What you need to do: Make an exact copy of the lines from the one containing "Reviewer note: verify that the open" to the end of the records below, and leave out everything else.

━━━━━━━━

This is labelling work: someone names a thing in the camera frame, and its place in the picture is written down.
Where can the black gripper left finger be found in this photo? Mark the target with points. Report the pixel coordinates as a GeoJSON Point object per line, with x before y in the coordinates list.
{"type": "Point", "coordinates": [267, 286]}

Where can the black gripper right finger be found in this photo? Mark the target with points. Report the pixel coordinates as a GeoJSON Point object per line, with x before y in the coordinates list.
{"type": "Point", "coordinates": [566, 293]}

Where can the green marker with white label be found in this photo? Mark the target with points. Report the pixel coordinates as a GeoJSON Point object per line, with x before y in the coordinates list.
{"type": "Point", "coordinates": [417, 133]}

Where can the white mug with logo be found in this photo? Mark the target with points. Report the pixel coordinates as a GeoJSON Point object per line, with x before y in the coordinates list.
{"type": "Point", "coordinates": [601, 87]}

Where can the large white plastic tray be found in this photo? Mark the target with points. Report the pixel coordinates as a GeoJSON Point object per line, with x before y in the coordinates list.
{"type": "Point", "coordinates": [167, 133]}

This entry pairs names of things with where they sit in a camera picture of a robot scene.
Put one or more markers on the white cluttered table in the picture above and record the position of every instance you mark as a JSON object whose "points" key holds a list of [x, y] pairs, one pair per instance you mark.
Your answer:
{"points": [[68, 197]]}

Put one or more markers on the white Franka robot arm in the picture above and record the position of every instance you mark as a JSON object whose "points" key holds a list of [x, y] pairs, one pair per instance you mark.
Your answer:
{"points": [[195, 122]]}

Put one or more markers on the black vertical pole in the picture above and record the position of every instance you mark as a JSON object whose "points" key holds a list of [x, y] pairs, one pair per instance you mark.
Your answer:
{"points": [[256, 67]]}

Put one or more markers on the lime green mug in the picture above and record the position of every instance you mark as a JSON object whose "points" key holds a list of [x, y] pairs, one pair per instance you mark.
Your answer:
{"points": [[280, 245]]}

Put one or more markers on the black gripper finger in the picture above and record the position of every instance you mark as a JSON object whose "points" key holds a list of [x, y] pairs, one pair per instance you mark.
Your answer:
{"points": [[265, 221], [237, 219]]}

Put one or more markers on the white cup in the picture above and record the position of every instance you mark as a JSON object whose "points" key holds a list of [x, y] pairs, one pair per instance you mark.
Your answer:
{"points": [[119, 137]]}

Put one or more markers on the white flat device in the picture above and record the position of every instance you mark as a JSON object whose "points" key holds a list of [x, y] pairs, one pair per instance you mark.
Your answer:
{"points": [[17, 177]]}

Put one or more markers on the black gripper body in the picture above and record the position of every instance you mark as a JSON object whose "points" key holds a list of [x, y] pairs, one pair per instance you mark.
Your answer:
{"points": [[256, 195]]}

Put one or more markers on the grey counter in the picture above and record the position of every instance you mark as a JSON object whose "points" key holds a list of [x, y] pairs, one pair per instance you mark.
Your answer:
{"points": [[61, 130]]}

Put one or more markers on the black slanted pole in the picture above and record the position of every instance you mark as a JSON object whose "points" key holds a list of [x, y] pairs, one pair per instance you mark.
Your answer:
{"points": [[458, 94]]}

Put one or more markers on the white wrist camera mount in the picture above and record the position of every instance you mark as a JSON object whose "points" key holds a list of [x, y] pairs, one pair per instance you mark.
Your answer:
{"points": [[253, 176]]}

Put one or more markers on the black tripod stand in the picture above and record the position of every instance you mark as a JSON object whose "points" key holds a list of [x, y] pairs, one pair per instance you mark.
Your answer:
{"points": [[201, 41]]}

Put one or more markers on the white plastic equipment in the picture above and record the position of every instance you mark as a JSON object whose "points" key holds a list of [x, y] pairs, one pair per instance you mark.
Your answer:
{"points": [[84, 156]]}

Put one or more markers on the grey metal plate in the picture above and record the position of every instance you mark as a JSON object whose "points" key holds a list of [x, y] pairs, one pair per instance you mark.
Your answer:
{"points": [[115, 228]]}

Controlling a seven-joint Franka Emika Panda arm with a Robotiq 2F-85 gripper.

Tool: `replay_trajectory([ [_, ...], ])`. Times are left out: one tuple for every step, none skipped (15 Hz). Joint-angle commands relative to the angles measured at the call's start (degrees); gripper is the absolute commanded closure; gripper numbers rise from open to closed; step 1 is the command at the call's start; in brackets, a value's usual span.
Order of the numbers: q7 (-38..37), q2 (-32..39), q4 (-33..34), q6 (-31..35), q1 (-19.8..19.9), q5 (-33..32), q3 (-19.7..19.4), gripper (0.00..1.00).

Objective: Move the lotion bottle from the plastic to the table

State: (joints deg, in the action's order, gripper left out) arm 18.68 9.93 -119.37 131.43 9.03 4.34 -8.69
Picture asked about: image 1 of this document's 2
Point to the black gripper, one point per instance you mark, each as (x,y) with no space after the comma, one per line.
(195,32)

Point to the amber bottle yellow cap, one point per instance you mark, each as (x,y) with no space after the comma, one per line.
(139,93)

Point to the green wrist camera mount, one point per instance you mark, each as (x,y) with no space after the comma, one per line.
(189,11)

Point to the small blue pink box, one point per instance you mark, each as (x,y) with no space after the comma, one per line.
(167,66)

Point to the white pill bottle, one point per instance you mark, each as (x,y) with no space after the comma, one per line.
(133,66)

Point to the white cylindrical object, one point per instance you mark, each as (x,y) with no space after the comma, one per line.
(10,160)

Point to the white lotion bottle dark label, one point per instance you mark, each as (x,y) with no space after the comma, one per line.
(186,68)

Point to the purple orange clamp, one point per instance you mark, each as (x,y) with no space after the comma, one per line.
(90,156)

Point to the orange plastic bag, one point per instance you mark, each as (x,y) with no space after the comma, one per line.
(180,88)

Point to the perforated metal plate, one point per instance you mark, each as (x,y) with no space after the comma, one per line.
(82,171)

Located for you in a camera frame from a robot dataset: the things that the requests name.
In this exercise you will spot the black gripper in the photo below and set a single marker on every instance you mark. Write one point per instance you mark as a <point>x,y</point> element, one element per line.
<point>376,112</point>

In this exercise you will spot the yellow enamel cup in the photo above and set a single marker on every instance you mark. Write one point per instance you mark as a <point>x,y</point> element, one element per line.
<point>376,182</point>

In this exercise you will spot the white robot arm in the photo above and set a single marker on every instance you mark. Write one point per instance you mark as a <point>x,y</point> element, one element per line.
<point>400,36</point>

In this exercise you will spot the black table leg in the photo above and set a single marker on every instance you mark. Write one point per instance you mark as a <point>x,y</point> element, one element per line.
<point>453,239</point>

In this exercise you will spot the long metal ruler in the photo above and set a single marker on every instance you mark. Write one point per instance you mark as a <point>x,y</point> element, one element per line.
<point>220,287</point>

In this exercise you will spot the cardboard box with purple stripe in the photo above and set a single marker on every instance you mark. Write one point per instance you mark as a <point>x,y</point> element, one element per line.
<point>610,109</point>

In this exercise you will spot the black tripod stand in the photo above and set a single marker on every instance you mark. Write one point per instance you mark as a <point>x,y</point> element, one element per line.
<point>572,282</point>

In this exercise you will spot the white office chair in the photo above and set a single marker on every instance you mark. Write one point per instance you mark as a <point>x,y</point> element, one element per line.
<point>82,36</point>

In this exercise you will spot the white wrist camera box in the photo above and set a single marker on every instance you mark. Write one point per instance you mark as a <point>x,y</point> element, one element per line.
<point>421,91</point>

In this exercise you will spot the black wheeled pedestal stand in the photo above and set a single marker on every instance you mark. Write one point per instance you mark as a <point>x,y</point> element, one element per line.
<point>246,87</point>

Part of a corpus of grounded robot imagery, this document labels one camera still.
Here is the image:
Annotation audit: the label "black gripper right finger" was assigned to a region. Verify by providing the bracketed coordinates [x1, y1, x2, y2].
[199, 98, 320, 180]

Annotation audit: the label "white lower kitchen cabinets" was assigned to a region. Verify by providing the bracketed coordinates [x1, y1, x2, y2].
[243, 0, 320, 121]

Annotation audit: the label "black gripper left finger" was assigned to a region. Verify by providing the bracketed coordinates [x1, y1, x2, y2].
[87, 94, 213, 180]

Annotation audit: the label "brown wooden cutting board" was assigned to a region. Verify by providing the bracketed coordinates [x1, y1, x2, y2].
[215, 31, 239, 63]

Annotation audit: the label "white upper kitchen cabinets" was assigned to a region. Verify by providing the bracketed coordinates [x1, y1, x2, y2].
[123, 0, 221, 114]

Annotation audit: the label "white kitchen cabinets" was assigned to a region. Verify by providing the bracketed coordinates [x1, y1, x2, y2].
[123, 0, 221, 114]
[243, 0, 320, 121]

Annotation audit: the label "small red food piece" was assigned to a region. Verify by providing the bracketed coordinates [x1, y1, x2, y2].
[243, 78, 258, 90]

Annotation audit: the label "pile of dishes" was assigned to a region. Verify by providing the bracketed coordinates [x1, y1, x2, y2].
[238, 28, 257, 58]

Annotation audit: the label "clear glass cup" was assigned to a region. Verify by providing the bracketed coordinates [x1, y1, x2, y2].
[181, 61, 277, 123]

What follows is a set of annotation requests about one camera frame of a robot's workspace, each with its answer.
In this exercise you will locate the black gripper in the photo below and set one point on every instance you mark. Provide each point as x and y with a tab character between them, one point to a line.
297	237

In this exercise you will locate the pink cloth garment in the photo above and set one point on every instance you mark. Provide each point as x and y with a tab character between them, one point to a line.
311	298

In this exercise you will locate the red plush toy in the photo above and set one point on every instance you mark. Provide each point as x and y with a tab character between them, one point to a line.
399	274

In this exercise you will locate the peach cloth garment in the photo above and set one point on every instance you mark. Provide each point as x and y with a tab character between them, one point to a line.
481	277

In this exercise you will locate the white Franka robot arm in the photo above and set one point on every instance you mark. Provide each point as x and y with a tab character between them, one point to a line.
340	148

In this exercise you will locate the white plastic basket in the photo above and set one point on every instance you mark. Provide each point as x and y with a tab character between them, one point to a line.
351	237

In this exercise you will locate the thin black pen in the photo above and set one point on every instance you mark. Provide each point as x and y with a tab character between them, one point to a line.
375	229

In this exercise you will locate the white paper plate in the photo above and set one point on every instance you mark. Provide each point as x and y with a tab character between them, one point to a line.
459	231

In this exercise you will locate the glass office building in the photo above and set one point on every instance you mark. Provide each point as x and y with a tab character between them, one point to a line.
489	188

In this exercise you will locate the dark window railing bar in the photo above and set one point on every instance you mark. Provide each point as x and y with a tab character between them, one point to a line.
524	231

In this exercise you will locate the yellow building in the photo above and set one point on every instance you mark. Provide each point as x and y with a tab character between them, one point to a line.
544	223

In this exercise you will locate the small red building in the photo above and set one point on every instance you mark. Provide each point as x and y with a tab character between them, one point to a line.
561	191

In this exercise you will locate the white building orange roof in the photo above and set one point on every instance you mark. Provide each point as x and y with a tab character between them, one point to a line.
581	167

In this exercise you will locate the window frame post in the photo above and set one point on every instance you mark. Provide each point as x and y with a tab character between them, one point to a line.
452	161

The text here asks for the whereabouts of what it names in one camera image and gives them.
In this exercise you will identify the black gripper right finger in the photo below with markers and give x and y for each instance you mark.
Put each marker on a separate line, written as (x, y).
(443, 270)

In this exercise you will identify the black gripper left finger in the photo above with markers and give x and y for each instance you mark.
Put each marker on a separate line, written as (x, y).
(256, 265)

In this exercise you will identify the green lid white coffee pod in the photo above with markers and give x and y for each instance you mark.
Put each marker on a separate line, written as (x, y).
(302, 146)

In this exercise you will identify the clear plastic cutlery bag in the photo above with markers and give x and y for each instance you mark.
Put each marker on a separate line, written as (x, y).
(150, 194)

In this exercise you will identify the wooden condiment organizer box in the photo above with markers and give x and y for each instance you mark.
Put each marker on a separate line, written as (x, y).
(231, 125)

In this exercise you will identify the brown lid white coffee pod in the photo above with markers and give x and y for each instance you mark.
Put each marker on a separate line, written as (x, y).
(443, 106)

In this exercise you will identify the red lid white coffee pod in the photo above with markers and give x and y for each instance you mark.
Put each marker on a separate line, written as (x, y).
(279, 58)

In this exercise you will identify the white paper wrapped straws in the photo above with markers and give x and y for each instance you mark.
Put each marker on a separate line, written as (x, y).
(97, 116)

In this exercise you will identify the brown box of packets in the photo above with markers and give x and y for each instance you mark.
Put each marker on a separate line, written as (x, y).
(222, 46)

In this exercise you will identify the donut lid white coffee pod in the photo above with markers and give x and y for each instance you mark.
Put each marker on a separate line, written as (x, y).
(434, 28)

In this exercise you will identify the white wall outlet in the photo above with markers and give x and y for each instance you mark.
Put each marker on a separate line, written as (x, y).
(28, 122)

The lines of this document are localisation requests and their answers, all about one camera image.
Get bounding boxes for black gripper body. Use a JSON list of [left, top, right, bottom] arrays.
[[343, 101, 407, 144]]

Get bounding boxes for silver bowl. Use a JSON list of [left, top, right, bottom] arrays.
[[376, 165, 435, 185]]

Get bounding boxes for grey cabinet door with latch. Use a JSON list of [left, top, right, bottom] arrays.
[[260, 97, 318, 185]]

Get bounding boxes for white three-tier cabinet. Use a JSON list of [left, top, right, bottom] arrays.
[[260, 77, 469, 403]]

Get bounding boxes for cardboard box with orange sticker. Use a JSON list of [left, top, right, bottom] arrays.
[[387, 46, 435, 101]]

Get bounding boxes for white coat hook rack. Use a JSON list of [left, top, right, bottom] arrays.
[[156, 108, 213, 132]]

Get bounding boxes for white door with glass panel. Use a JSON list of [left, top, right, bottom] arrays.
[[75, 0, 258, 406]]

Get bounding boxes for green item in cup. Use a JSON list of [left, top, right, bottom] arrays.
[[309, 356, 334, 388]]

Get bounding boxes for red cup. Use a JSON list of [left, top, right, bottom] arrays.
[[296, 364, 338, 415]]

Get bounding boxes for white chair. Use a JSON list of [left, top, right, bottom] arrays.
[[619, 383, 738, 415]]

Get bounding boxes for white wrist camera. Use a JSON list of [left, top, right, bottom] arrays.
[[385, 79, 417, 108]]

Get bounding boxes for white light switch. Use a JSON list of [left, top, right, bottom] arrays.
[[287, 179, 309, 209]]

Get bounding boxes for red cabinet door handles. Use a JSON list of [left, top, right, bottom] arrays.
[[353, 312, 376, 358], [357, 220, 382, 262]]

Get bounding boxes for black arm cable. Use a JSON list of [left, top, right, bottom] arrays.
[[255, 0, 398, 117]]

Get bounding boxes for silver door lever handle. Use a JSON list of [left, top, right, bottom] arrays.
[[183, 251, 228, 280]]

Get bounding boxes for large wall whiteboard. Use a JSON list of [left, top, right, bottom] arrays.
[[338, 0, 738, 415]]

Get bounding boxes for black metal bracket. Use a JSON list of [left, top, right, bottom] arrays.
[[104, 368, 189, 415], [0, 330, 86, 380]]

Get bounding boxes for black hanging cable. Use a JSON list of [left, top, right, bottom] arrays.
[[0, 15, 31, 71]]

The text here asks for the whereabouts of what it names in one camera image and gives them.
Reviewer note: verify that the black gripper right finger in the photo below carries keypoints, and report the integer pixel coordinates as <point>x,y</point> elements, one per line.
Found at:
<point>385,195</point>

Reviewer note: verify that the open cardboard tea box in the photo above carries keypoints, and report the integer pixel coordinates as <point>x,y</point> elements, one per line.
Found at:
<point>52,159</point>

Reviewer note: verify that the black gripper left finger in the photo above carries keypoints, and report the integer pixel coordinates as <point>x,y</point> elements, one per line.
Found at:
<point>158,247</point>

━━━━━━━━

Solution:
Reviewer note: verify that the open cardboard tea box in the photo above carries keypoints, and report the integer pixel coordinates as <point>x,y</point> elements, one per line.
Found at:
<point>52,159</point>

Reviewer note: verify that the black gripper left finger in the photo above carries keypoints, and report the integer pixel coordinates as <point>x,y</point> elements, one per line.
Found at:
<point>158,247</point>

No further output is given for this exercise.